TASK BRIEF ▸ Scan the records for the word "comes". Report each line where it occurs.
** Opening INPUT FOR THIS TASK block **
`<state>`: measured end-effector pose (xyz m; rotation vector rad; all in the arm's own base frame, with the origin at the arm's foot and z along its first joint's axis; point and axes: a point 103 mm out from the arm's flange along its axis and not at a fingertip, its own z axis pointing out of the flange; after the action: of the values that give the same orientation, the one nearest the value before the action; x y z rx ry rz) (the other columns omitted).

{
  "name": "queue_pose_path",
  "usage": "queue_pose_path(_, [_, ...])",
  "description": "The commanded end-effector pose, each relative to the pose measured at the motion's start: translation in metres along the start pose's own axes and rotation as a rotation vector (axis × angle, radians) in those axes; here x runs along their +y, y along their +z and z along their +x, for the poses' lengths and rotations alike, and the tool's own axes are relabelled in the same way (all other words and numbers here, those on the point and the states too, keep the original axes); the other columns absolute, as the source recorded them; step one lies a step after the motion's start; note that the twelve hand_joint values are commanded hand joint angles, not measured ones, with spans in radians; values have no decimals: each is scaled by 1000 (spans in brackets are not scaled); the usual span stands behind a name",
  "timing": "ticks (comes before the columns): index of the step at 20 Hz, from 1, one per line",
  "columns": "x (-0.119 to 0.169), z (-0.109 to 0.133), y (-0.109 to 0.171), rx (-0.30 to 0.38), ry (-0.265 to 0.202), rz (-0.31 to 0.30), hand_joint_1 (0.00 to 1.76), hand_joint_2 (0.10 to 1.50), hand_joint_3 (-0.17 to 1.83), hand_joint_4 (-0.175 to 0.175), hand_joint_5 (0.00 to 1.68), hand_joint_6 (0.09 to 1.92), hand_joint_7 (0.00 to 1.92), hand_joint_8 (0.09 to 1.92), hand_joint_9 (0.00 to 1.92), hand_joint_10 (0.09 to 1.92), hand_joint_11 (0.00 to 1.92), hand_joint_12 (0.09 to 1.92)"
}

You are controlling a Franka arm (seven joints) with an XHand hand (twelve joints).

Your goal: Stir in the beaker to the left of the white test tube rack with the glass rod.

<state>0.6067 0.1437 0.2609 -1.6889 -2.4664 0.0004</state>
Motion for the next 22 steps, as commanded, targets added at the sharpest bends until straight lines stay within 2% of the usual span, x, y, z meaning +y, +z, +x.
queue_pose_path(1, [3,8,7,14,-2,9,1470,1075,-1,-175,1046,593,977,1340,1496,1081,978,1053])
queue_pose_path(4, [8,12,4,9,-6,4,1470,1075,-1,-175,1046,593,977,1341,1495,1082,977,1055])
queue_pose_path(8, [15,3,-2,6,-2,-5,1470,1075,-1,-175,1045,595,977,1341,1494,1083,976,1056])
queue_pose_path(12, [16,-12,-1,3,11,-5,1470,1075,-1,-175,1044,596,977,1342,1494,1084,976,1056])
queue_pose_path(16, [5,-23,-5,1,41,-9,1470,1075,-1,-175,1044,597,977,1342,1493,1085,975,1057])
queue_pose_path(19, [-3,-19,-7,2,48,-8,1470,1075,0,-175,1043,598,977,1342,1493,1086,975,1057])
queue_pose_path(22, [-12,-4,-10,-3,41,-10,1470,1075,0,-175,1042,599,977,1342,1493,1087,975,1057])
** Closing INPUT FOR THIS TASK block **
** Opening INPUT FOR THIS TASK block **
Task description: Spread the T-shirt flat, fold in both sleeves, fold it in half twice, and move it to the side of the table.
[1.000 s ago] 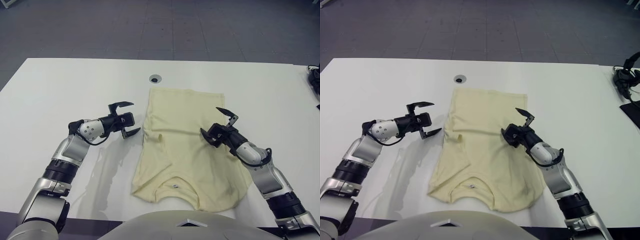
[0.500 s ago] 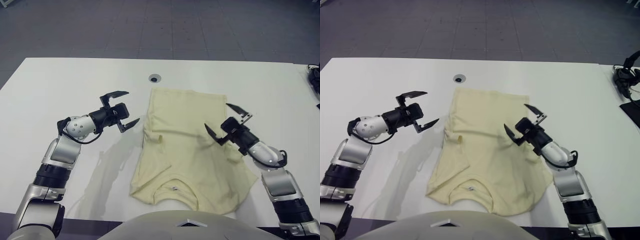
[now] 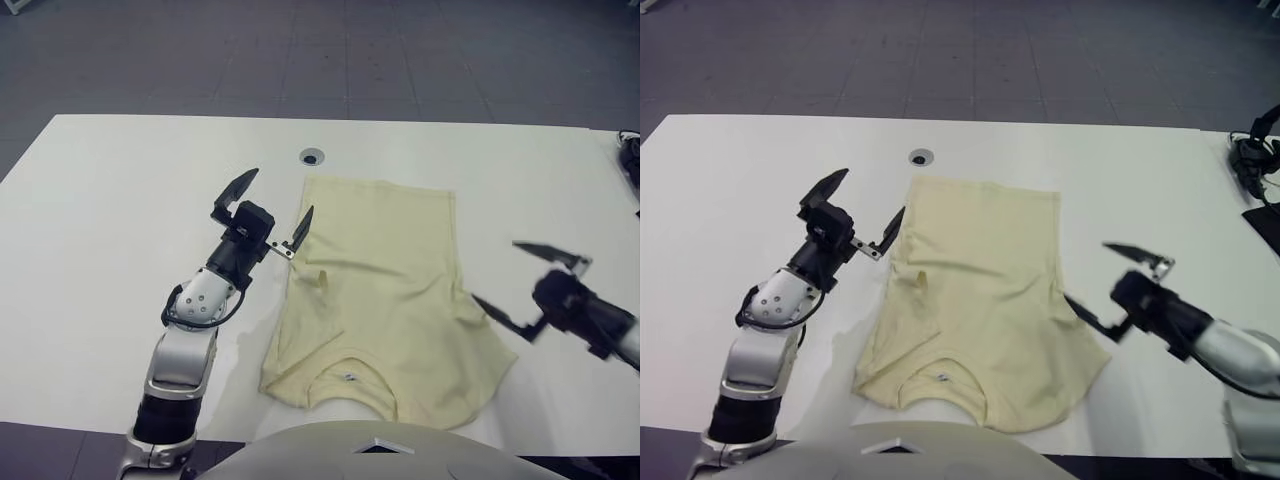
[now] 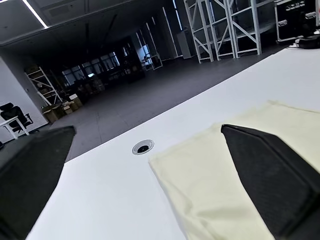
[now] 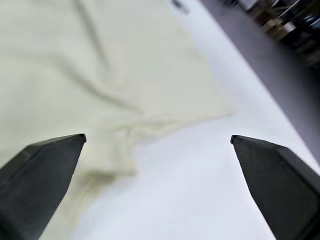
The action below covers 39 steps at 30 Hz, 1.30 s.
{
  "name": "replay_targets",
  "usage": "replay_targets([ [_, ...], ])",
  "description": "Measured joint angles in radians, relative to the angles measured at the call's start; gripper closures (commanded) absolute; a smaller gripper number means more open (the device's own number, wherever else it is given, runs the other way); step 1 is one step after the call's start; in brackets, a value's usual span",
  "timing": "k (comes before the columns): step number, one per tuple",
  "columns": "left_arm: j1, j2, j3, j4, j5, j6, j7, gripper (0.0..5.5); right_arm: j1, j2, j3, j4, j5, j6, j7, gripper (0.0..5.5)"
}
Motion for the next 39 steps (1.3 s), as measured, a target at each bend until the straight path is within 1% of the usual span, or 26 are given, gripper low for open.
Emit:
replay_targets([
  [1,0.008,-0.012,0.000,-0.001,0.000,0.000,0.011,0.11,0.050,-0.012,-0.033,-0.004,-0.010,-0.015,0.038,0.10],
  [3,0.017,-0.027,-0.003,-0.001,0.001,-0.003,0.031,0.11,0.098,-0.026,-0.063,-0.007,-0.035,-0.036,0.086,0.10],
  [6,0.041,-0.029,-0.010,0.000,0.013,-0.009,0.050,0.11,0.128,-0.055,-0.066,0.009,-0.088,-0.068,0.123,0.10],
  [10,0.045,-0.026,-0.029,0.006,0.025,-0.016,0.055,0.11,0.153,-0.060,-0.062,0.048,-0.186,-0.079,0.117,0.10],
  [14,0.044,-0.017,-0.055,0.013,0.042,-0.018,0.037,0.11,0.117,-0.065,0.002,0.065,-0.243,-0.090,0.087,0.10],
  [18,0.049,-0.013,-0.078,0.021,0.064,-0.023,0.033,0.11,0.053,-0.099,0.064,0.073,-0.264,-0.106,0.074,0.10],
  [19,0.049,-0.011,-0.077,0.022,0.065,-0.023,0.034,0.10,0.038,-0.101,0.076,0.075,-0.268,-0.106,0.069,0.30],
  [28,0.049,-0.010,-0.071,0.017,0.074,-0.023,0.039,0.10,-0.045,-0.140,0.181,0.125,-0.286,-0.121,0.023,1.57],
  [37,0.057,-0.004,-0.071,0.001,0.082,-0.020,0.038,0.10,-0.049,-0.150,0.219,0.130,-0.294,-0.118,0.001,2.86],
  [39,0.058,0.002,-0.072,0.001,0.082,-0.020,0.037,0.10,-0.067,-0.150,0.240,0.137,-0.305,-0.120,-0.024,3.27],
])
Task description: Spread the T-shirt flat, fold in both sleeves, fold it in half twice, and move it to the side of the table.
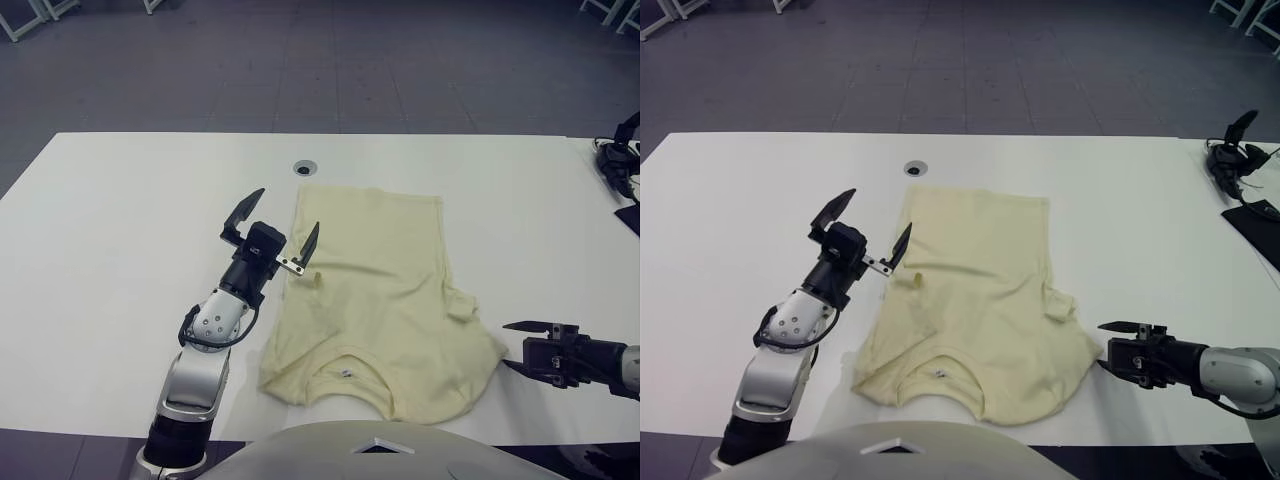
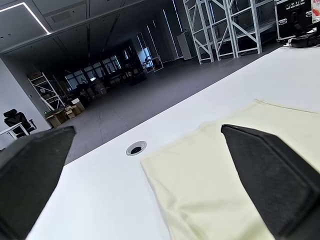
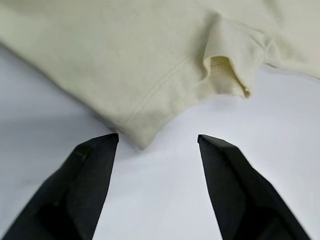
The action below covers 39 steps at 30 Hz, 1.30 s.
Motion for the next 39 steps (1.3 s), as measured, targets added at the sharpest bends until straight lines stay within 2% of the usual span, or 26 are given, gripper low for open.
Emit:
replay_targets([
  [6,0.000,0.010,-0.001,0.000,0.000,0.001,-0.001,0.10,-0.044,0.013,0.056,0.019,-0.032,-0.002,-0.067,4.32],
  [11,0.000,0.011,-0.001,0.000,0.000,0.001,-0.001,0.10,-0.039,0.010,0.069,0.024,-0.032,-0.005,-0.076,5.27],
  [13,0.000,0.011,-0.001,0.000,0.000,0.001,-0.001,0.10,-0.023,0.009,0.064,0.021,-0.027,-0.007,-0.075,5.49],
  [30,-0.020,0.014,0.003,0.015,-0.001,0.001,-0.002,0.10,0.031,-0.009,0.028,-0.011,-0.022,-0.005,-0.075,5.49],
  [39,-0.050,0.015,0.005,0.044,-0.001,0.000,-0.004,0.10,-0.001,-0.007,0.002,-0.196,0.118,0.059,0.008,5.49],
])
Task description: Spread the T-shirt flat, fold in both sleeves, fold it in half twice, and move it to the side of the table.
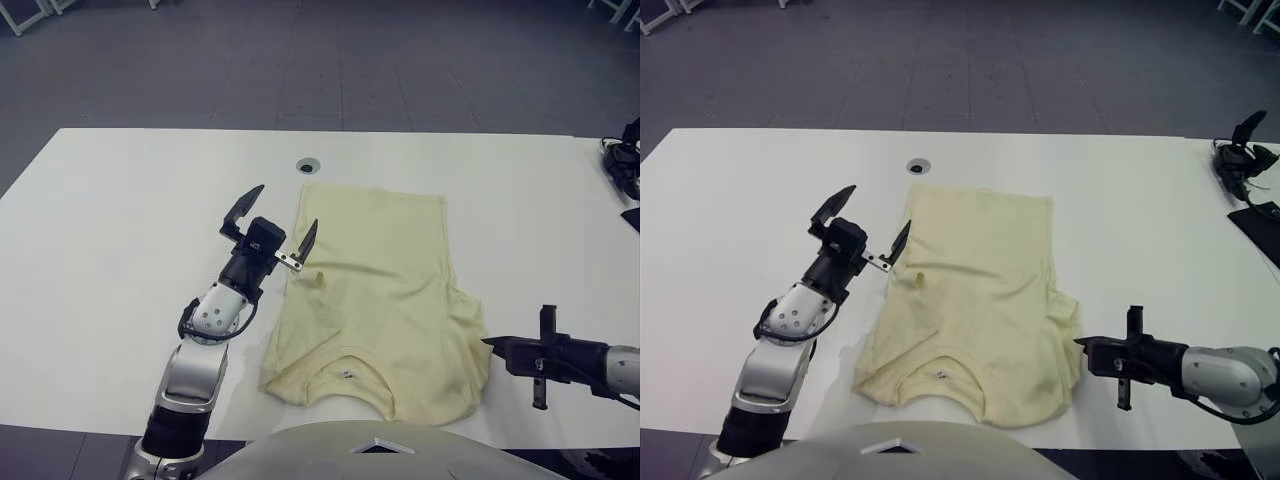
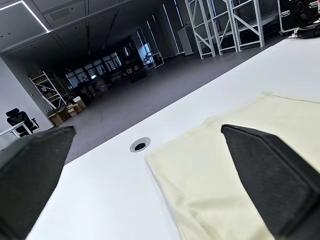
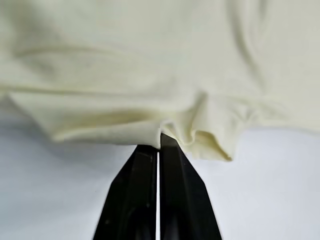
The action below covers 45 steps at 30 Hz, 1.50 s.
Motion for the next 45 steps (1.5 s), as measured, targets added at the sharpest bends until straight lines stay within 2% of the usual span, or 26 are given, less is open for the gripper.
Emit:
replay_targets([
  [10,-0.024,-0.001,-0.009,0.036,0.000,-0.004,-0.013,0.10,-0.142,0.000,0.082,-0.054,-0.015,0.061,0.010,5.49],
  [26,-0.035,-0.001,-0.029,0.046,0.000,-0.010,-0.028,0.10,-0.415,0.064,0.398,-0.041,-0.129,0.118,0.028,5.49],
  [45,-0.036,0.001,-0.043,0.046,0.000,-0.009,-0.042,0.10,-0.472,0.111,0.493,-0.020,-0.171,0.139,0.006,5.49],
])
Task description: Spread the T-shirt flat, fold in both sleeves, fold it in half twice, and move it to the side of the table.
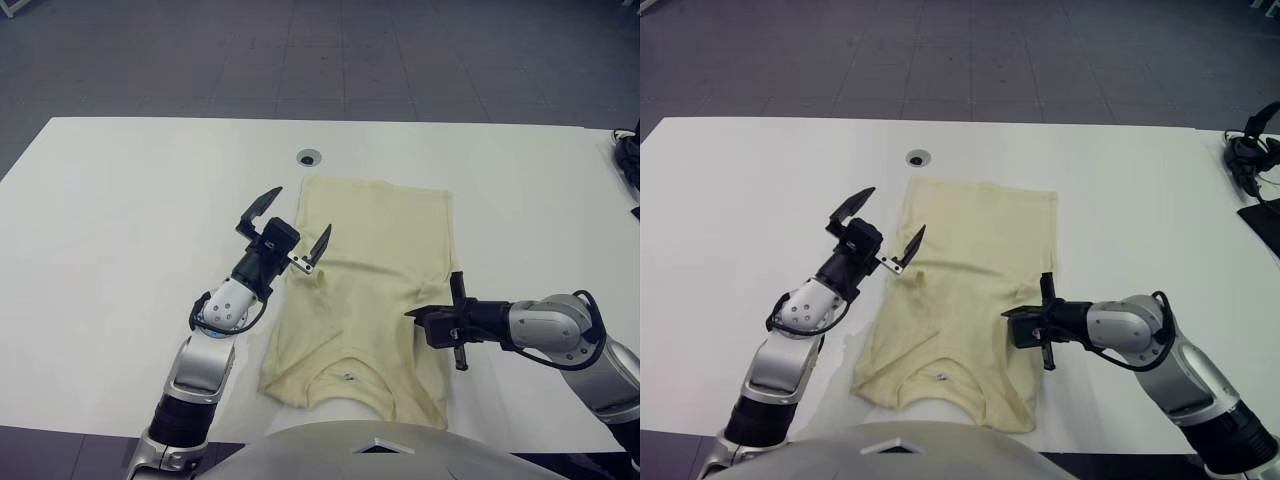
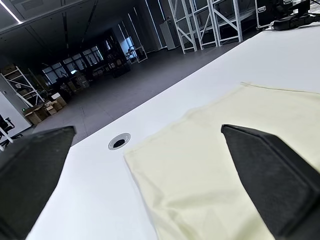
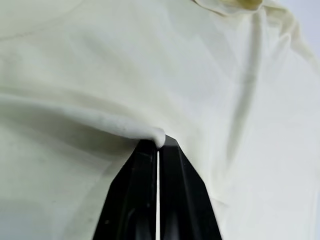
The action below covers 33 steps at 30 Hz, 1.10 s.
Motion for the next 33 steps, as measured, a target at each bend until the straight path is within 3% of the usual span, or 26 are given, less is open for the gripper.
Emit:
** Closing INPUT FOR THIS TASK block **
SOLUTION FOR THIS EXERCISE ▸
  "timing": "ticks (comes before the columns): index of the step at 20 Hz, from 1, one per line",
  "timing": "k (comes before the columns): step number, one per tuple",

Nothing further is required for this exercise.